Redouan Adam Anaia starts his PhD project at MIE
Redouan Adam Anaia has joined the Molecular Interaction Ecology group at the German Centre for Integrated Biodiversity Research (iDiv) as a PhD student. Adam will work on the the chemodiversity of Solanum dulcamara, commonly known as the bittersweet or climbing nightshade, a wild plant related to important agricultural crops such as potato, tomato and eggplant. The leaves of S. dulcamara contain high levels of steroidal glycoalkaloids (SGAs), which are important chemical defense compounds against various attackers including insect herbivores. It has been recently discovered that wild S. dulcamara populations contain several heritable polymorphisms, which gives rise to a high diversity of steroidal glycoalkaloid (SGAs) between but also within populations. The structures of SGAs differ at three levels: saturation (presence/absence of double bond), configuration (stereochemistry of the spiro carbon at the fusion of the E and F rings) and conjugation (glycosylation with different sugar moieties or uronic acids).
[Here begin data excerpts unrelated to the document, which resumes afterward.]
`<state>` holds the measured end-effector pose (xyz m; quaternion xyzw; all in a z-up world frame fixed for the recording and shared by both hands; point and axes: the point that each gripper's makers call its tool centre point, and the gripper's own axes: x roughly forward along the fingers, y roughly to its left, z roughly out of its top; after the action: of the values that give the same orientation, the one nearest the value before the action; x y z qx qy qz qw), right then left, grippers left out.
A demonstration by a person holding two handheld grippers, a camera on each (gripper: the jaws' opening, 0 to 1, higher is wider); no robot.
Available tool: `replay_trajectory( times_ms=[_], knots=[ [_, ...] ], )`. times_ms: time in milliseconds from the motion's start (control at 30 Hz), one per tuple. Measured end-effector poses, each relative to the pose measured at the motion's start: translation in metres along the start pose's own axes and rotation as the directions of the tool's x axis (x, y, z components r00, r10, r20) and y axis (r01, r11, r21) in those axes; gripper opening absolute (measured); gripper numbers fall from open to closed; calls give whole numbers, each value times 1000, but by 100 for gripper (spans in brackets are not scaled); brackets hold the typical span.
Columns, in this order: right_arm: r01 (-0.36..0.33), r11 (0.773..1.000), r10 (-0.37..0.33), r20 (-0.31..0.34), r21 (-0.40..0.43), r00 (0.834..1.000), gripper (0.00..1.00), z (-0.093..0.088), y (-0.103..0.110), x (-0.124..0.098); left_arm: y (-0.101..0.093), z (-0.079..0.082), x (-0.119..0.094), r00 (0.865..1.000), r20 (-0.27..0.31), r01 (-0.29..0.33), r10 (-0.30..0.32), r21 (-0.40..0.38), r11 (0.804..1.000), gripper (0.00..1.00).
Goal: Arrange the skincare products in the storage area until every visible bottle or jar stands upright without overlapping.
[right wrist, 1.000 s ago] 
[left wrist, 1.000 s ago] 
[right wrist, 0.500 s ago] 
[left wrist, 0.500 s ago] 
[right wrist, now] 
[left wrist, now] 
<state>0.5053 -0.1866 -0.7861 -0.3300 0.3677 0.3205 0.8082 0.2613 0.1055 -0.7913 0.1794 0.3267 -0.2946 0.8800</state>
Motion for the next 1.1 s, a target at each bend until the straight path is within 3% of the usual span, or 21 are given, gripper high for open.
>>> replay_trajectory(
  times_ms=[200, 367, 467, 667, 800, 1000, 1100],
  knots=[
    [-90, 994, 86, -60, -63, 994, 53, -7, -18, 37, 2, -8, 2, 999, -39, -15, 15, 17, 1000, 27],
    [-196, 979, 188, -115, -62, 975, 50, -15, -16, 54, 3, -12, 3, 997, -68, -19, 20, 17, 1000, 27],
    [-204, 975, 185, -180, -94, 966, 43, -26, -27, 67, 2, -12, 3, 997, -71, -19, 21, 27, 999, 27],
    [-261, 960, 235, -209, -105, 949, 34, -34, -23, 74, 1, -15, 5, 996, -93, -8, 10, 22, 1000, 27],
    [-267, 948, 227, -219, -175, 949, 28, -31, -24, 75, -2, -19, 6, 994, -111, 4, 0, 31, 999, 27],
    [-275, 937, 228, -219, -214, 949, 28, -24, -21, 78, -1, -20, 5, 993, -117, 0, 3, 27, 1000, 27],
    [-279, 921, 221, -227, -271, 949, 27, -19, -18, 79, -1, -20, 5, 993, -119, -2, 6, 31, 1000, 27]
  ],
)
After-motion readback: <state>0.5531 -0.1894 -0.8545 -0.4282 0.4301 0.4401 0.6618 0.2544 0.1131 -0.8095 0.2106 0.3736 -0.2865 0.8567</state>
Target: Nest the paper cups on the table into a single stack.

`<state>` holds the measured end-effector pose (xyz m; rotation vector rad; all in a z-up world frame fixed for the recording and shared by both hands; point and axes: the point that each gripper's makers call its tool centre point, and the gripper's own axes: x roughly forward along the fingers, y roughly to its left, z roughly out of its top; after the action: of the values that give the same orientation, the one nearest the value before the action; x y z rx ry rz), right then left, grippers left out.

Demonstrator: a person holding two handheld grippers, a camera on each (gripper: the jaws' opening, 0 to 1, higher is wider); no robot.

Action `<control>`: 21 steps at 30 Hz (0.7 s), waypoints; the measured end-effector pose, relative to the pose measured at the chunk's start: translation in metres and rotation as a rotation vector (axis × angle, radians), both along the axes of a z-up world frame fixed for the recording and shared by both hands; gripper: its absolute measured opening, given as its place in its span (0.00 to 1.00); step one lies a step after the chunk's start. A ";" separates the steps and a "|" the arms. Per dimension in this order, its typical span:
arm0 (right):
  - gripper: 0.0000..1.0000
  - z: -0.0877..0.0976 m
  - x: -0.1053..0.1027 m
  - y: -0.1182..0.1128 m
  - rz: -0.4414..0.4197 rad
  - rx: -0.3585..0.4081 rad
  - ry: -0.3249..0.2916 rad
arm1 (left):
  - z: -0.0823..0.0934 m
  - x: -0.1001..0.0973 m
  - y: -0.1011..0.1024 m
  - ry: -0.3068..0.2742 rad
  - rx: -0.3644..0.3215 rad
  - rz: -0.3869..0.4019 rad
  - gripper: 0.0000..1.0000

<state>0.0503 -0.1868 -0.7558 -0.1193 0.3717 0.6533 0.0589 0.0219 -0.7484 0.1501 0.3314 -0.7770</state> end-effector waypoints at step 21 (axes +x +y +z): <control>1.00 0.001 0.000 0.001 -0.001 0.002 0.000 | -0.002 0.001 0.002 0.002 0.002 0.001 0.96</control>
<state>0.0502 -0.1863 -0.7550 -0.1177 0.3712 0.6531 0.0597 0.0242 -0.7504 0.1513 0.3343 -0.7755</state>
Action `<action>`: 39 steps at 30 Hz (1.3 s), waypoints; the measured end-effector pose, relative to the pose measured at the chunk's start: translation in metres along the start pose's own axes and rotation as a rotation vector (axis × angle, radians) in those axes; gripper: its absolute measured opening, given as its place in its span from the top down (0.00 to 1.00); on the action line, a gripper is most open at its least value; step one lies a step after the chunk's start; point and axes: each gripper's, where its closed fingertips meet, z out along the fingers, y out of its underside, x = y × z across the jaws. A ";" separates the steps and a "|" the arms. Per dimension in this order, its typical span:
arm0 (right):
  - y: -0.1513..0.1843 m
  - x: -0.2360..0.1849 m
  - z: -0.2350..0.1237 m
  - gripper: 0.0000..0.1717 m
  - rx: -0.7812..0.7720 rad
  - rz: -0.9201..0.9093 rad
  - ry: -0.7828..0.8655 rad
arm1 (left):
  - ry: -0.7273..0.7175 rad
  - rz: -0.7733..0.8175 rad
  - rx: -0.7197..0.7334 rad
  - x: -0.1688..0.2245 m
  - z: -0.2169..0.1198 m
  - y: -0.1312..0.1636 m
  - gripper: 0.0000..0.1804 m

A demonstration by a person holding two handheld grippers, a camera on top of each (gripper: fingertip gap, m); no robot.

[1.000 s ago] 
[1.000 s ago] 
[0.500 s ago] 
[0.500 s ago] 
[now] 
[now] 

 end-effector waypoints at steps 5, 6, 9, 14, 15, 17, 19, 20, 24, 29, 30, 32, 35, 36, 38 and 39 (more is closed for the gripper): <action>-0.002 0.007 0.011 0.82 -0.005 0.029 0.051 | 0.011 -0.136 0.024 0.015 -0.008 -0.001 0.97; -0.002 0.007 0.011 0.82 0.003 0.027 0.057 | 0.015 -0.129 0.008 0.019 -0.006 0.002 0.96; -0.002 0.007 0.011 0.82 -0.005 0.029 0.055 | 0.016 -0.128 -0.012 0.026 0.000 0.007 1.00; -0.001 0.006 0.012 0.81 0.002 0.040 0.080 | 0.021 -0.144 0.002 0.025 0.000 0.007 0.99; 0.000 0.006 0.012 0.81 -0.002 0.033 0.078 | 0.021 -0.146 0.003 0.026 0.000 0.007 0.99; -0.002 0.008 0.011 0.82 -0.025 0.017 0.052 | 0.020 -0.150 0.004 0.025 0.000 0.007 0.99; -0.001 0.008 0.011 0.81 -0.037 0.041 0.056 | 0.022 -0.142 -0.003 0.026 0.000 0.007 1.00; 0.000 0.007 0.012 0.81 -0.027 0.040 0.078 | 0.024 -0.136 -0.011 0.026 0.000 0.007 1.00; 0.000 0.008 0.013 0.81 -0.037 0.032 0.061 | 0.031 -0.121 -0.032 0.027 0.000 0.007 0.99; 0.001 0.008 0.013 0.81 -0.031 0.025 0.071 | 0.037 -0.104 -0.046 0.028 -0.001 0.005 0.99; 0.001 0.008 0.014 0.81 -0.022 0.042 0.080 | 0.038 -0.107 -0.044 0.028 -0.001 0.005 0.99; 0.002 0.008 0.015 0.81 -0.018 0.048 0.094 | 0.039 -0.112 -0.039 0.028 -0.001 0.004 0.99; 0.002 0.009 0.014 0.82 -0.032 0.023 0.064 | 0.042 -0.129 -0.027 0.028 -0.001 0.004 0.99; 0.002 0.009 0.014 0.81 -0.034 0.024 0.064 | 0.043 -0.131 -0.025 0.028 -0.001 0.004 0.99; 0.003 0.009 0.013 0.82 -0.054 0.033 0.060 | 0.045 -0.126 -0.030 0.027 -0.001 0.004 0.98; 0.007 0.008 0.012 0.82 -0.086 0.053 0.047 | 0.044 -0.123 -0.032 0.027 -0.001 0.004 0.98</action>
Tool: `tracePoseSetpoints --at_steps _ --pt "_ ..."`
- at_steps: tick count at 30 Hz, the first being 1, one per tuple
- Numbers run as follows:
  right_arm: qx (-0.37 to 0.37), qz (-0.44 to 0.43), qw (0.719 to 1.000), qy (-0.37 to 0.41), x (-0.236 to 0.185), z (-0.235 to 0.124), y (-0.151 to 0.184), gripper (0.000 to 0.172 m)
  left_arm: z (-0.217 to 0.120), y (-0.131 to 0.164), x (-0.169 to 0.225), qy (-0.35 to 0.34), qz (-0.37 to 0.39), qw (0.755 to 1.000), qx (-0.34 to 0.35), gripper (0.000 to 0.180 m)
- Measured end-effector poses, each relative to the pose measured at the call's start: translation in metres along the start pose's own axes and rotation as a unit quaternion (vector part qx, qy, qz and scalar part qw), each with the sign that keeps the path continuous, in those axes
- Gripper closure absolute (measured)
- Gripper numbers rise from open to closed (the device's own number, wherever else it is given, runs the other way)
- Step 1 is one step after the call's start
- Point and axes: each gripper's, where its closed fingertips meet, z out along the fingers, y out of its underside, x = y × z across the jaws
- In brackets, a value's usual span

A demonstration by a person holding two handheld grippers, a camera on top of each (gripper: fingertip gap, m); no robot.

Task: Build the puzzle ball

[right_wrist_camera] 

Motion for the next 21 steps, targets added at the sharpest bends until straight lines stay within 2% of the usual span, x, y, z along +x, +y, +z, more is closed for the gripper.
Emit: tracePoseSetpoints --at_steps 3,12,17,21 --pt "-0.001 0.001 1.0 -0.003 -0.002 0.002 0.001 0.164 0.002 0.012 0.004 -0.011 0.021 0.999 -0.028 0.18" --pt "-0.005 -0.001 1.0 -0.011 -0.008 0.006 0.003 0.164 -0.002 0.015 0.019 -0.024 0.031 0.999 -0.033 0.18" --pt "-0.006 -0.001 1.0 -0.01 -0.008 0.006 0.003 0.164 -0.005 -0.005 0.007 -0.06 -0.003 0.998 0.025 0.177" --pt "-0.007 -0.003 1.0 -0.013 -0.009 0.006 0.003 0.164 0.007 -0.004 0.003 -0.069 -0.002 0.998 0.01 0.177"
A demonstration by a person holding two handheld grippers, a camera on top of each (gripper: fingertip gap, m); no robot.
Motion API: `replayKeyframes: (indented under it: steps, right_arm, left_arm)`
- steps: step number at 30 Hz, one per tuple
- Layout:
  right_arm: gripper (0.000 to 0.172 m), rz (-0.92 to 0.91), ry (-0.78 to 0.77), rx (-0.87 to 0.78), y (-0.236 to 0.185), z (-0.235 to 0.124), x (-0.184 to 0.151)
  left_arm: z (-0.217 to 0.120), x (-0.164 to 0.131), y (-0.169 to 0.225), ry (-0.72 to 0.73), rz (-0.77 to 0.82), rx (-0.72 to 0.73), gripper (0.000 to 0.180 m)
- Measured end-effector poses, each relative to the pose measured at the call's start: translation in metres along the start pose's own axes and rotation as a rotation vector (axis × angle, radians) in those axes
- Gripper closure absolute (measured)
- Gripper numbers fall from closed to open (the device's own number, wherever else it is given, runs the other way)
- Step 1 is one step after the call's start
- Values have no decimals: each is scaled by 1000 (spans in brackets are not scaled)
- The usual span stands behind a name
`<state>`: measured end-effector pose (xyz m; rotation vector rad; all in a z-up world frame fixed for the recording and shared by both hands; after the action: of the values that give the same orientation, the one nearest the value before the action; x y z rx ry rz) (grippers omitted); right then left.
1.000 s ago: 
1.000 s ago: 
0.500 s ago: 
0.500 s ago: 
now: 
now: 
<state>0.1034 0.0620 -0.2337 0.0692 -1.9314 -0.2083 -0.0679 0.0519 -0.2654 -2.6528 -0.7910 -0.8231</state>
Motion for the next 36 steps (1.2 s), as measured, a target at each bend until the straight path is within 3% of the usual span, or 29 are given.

Interestingly, this chemodiversity can have consequences for herbivore feeding preferences.
Adam aims to apply a multi-disciplinary approach in his research, combining metabolomics, organic chemistry, preference assays and field trials. This will include:
- A comprehensive metabolomics assessment of SGA variation and other defenses over different plant organs considering different S. dulcamara ecotypes.
- Organic synthesis of a set of compounds representative for the three levels of SGA structural variation and assessment of SGA type frequency and diversity on herbivore preference.
- A field-trial in which the ecological costs and benefits of different chemotypes will be assessed.
This work is performed as part of the DFG-funded Research Unit investigating the “Ecology and Evolution of Intraspecific Chemodiversity of Plants”.